Virtualization Sneak Peek
Core Technology
Ever wondered what's happening inside a virtual machine? Join us for an exciting tour into virtualization deep waters.
Today most of us enjoy the benefits of virtualization. With hardware support that finally came to x86 a decade ago and powerful open source hypervisors (also called virtual machine managers), such as VirtualBox or KVM, it's pretty straightforward to run Windows alongside Linux or share a single physical server between a dozen of tenants. In early 2000, to give a new Linux distro a try, you'd install it on a separate hard disk or perhaps run it directly from the CD. Now, you can just boot a virtual machine (VM) from the downloaded ISO image and have fun while reading your friends' tweets.

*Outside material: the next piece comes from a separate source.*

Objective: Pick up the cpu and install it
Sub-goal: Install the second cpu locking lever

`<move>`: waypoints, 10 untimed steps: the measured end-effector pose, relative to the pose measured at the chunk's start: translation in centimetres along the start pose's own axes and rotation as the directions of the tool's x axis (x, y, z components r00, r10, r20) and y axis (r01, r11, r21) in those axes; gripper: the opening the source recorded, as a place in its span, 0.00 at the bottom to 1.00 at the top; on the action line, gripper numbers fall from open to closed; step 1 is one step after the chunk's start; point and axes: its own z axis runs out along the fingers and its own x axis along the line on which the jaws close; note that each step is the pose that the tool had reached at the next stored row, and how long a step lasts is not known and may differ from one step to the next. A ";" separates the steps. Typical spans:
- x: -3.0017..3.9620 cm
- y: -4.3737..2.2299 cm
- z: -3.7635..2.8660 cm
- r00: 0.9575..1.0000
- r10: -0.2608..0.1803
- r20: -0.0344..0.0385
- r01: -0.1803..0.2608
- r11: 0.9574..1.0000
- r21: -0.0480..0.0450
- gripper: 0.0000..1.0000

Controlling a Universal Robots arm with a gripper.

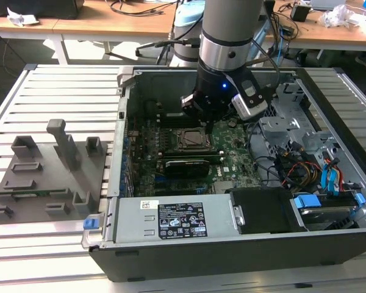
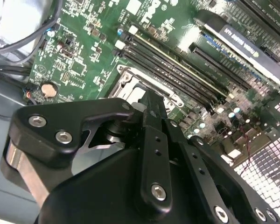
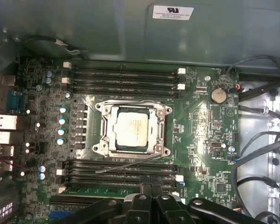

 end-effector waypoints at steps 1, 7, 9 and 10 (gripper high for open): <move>0.01 -0.08 0.10 1.000 0.000 0.000 0.000 1.000 0.000 0.11; 0.04 -0.37 0.92 1.000 0.000 0.000 0.000 1.000 0.000 0.11; 0.04 -0.38 0.99 1.000 0.000 0.000 0.000 1.000 0.000 0.11; 0.04 -0.39 1.06 1.000 0.000 0.000 0.000 1.000 0.000 0.11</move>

Yet virtualization internals is still a hairy topic that you may not have a complete picture of. In Linux, Qemu/KVM is the de facto standard tool – or tools (Figure 1). These two have quite a different history but are now seen together more often than not. What's the reason? How does Qemu interact with KVM (and vice versa) to keep your VMs running? In this Core Tech, we'll build a big picture of how an x86 hypervisor operates internally. Qemu, however, is a large and complex project, so we'll dissect a lighter alternative instead: kvmtool. It is simpler yet still real-world and functional, so you may find it useful in your virtualization scenarios.

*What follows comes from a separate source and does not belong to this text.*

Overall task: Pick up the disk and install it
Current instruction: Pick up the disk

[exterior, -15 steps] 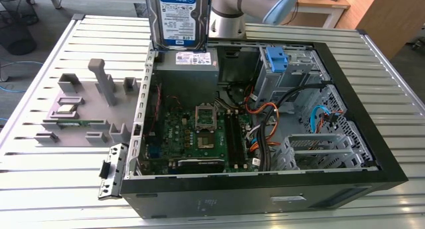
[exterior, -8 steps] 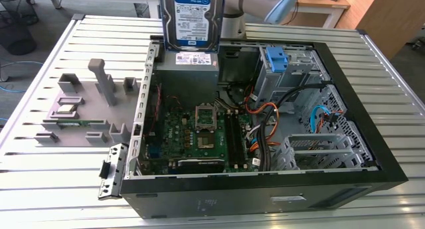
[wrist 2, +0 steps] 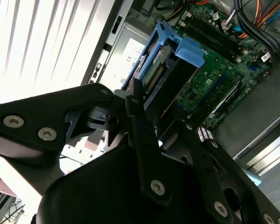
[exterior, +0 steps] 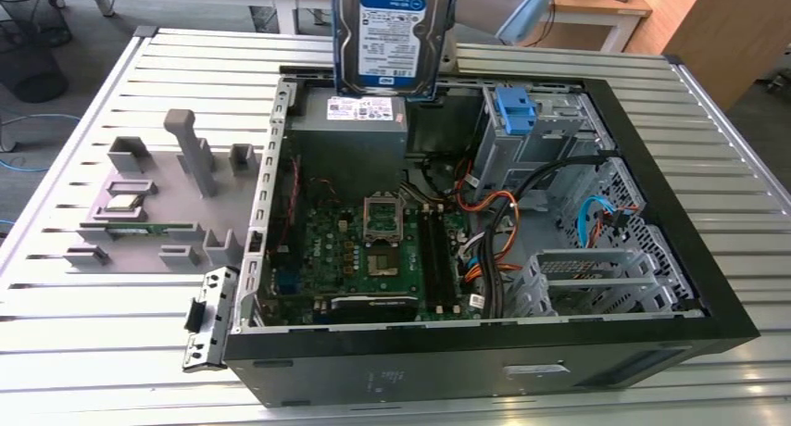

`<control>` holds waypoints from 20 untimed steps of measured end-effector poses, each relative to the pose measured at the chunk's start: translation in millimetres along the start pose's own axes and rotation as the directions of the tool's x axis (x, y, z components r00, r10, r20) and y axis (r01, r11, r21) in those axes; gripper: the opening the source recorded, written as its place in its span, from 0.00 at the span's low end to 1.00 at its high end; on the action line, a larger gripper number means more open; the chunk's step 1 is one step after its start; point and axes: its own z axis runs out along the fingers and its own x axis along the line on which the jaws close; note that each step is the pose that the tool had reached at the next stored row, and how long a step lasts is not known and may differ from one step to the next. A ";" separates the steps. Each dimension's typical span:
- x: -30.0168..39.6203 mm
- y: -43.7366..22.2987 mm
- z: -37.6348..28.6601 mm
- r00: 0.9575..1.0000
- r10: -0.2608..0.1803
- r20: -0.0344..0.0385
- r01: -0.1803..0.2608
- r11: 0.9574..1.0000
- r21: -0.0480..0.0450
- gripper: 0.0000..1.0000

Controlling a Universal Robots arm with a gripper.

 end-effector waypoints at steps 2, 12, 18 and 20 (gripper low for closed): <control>-0.2 -6.8 -0.2 1.000 0.000 0.000 0.000 1.000 -0.001 0.35; 0.9 -12.9 -0.5 1.000 0.000 0.000 0.000 1.000 -0.001 0.35; 8.8 -13.1 -1.2 1.000 0.000 -0.001 0.000 1.000 -0.001 0.35; 12.3 -13.2 -1.4 1.000 0.000 -0.001 0.000 1.000 -0.001 0.35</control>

A Need for Qemu (or Something)
KVM stands for Kernel-based Virtual Machine, so why is there a userspace part in the first place? To answer this question, we need to learn a little bit about how virtualization works in x86.

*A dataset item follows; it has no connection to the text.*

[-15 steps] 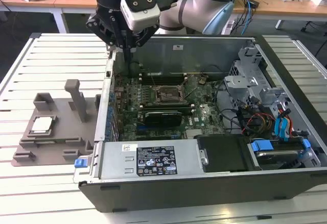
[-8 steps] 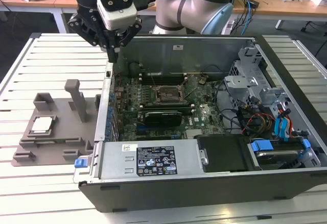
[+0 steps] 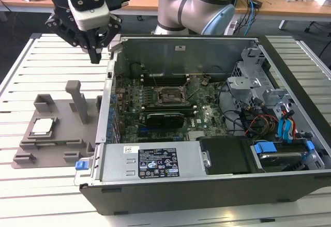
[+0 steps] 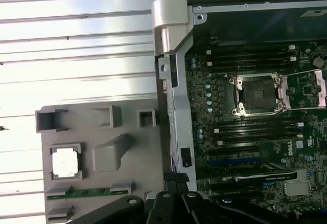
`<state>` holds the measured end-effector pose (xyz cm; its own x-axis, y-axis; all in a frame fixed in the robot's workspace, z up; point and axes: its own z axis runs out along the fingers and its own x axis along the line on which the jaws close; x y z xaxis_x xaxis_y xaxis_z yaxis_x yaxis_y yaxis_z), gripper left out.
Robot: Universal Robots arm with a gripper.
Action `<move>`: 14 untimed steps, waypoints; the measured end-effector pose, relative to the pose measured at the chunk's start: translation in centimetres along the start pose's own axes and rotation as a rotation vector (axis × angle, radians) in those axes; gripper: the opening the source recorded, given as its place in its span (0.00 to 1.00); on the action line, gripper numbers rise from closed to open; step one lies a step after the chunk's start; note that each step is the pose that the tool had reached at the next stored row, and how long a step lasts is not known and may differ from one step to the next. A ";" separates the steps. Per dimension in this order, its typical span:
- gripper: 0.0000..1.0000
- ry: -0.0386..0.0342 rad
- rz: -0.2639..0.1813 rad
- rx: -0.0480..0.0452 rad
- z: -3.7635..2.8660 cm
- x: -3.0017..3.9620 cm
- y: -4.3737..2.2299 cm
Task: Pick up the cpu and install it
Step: 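Reach for the cpu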
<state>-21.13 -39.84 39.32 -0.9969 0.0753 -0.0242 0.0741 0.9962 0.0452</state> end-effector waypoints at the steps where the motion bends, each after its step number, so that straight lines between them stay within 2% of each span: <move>1: 0.11 0.0000 0.000 0.0001 -0.01 0.38 -0.03; 3: 0.11 0.0000 0.000 0.0001 -0.04 1.26 -0.09; 5: 0.11 0.0000 0.000 0.0001 -0.05 1.83 -0.14; 7: 0.11 0.0000 0.000 0.0003 -0.09 3.08 -0.23; 12: 0.11 0.0000 0.000 0.0003 -0.12 4.10 -0.30; 14: 0.11 0.0000 0.000 0.0002 -0.13 4.72 -0.35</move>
<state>-25.87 -39.84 39.33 -0.9969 0.0754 -0.0242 0.0742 0.9962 0.0450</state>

To virtualize a CPU, you need a mechanism to intercept so-called "control-sensitive instructions," which may affect other VMs running on the same host. Suppose you don't want the guest to access arbitrary I/O ports (this way it can reboot the host) or read arbitrary memory pages, for obvious reasons. Historically, there was no easy way to do this in x86, but things changed around 2006. At that time, both Intel and AMD announced virtualization extensions to their instruction sets, known as VMX (marketed as VT-x) and SVM (AMD-V), respectively. Although technically incompatible (even though KVM supports both), they are very similar in spirit.
Before this change, x86 CPUs had four privilege rings. Operating systems such as Linux or Windows use only two: Ring 0 to run the kernel and Ring 3 for userspace code. Hardware-assisted virtualization adds another dimension: host (sometimes called "root") mode and guest (non-root) mode. Any instruction that may affect other guests (even if it is not privileged) causes an exit from guest mode to host mode, often called a "VM exit" or "the world switch." This way, a hypervisor can always evaluate the instruction and execute it or inject a fault into the guest. VM exits are expensive in terms of performance, so good hypervisors try to keep their number at a minimum.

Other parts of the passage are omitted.